Word for word, repeat each record that follows.
"""
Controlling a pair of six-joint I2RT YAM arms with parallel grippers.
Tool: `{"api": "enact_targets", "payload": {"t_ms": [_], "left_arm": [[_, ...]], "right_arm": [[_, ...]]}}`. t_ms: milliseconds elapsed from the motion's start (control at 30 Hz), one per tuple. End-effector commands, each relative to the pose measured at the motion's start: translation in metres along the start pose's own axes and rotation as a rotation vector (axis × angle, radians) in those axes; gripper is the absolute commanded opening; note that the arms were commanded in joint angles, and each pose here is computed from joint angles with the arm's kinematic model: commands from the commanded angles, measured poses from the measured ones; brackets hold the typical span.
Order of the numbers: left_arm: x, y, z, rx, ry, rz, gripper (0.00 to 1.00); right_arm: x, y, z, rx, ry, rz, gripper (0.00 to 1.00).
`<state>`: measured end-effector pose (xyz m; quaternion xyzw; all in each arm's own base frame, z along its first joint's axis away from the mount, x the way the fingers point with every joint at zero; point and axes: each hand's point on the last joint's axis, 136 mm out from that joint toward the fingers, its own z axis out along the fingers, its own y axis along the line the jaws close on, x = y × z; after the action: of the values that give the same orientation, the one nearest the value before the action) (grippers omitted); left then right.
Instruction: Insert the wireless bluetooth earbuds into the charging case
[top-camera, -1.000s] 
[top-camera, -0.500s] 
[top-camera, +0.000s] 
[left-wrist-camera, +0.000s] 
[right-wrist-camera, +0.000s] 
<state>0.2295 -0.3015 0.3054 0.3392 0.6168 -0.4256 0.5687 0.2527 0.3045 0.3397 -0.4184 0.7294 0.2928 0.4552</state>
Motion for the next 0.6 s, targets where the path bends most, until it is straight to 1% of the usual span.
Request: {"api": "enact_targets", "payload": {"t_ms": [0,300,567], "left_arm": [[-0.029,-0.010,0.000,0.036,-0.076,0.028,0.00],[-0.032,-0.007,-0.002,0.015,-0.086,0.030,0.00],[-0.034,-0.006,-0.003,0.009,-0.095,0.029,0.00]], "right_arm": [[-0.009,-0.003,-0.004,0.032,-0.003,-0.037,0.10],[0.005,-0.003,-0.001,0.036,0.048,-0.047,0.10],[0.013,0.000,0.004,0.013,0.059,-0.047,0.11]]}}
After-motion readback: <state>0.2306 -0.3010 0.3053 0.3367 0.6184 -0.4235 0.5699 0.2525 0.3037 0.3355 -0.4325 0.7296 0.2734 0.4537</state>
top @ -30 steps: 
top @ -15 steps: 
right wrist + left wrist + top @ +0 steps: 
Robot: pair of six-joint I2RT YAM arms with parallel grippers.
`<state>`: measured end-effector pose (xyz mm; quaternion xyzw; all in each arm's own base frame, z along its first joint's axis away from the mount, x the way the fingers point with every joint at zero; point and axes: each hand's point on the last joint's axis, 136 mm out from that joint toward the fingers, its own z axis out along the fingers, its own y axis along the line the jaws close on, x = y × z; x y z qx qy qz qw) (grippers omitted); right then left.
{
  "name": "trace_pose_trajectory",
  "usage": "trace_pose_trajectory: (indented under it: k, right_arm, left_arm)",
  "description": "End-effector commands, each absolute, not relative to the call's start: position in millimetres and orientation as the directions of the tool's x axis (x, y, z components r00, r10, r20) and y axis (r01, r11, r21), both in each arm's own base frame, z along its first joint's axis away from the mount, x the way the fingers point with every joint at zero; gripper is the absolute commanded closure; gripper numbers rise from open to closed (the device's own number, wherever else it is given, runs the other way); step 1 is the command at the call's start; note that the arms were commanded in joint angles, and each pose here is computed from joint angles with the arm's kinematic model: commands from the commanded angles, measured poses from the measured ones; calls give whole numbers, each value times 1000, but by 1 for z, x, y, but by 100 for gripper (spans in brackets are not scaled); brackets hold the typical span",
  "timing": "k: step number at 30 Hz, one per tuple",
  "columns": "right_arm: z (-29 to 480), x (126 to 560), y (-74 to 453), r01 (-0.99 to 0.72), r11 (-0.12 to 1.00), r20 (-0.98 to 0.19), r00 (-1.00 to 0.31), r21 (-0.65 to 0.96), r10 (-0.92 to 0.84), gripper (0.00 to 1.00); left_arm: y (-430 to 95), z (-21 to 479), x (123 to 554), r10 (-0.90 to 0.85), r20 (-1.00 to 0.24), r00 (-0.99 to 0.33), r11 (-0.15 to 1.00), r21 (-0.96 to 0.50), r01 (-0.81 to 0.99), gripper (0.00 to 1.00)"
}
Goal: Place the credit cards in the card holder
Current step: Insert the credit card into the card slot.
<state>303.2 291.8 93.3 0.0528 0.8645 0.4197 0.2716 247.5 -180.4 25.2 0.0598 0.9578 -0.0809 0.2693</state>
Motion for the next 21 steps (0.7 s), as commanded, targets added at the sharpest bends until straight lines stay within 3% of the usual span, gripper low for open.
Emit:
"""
## Reply to the exercise
Controlling a pair of six-joint I2RT YAM arms with parallel grippers.
Tool: `{"api": "enact_targets", "payload": {"t_ms": [_], "left_arm": [[_, ...]], "right_arm": [[_, ...]]}}`. t_ms: milliseconds elapsed from the motion's start (control at 30 Hz), one per tuple. End-effector commands, each relative to the pose measured at the motion's start: translation in metres along the start pose's own axes and rotation as a rotation vector (axis × angle, radians) in those axes; gripper is the absolute commanded opening; note that the arms were commanded in joint angles, and each pose here is computed from joint angles with the arm's kinematic model: commands from the commanded angles, measured poses from the measured ones; brackets hold the typical span.
Order of the numbers: left_arm: x, y, z, rx, ry, rz, gripper (0.00 to 1.00); right_arm: x, y, z, rx, ry, rz, gripper (0.00 to 1.00).
`<state>`: measured end-effector pose (xyz m; quaternion xyzw; all in each arm's own base frame, z along its first joint's axis away from the mount, x the way the fingers point with every joint at zero; point and axes: each hand's point on the last joint's axis, 136 mm out from that joint toward the fingers, its own z axis out along the fingers, its own y axis along the line the jaws close on, x = y × z; after the action: of the values that give the same orientation, the one nearest the value before the action) (grippers omitted); left then right.
Instruction: Insert the wireless bluetooth earbuds into the charging case
[top-camera, -1.000s] 
[top-camera, -0.500s] 
[top-camera, +0.000s] 
[left-wrist-camera, +0.000s] 
[right-wrist-camera, +0.000s] 
<state>0.2295 -0.3015 0.3054 0.3392 0.6168 -0.4256 0.5687 0.2527 0.3045 0.3397 -0.4184 0.7294 0.2928 0.4552</state>
Motion for the next 0.6 s, targets where the path bends most, until it is straight to 1% of the usual span.
Request: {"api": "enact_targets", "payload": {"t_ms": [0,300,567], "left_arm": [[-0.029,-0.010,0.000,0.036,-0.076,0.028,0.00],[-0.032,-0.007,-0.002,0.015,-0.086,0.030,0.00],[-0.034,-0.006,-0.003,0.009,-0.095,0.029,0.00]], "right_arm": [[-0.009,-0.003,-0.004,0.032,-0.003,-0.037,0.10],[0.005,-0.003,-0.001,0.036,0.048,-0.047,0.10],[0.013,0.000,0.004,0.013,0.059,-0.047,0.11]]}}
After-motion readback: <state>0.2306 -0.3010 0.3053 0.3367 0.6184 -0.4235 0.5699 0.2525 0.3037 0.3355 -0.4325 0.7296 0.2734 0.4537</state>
top @ -30 steps: 
top @ -15 steps: 
right wrist + left wrist + top @ +0 steps: 
Robot: pair of six-joint I2RT YAM arms with parallel grippers.
`<state>`: measured end-effector pose (xyz mm; quaternion xyzw; all in each arm's own base frame, z along its first joint's axis away from the mount, x the way the fingers point with every joint at zero; point and axes: each hand's point on the last joint's axis, 136 mm out from that joint toward the fingers, its own z axis out along the fingers, its own y axis along the line the jaws close on, x = y × z; x y z qx qy qz qw) (grippers omitted); right then left.
{
  "name": "trace_pose_trajectory",
  "usage": "trace_pose_trajectory: (indented under it: k, right_arm, left_arm)",
  "description": "End-effector commands, each absolute, not relative to the call's start: position in millimetres and orientation as the directions of the tool's x axis (x, y, z components r00, r10, r20) and y axis (r01, r11, r21), both in each arm's own base frame, z along its first joint's axis away from the mount, x the way the fingers point with every joint at zero; gripper is the absolute commanded closure; gripper numbers rise from open to closed (the device's own number, wherever else it is given, runs the other way); step 1 is the command at the call's start; note that the arms were commanded in joint angles, and each pose here is computed from joint angles with the arm's kinematic model: commands from the commanded angles, measured poses from the measured ones; calls give whole numbers, each value times 1000, but by 1 for z, x, y, but by 100 for gripper (spans in brackets are not scaled); brackets hold the typical span",
  "timing": "k: step number at 30 Hz, one per tuple",
  "columns": "right_arm: z (-29 to 480), x (126 to 560), y (-74 to 453), r01 (-0.99 to 0.72), r11 (-0.12 to 1.00), r20 (-0.98 to 0.19), r00 (-1.00 to 0.31), r21 (-0.65 to 0.96), r10 (-0.92 to 0.84), gripper (0.00 to 1.00); left_arm: y (-430 to 95), z (-21 to 479), x (123 to 554), r10 (-0.90 to 0.85), r20 (-1.00 to 0.24), r00 (-0.99 to 0.33), r11 (-0.15 to 1.00), r21 (-0.96 to 0.50), r01 (-0.81 to 0.99), gripper (0.00 to 1.00)"
}
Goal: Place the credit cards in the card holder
Current step: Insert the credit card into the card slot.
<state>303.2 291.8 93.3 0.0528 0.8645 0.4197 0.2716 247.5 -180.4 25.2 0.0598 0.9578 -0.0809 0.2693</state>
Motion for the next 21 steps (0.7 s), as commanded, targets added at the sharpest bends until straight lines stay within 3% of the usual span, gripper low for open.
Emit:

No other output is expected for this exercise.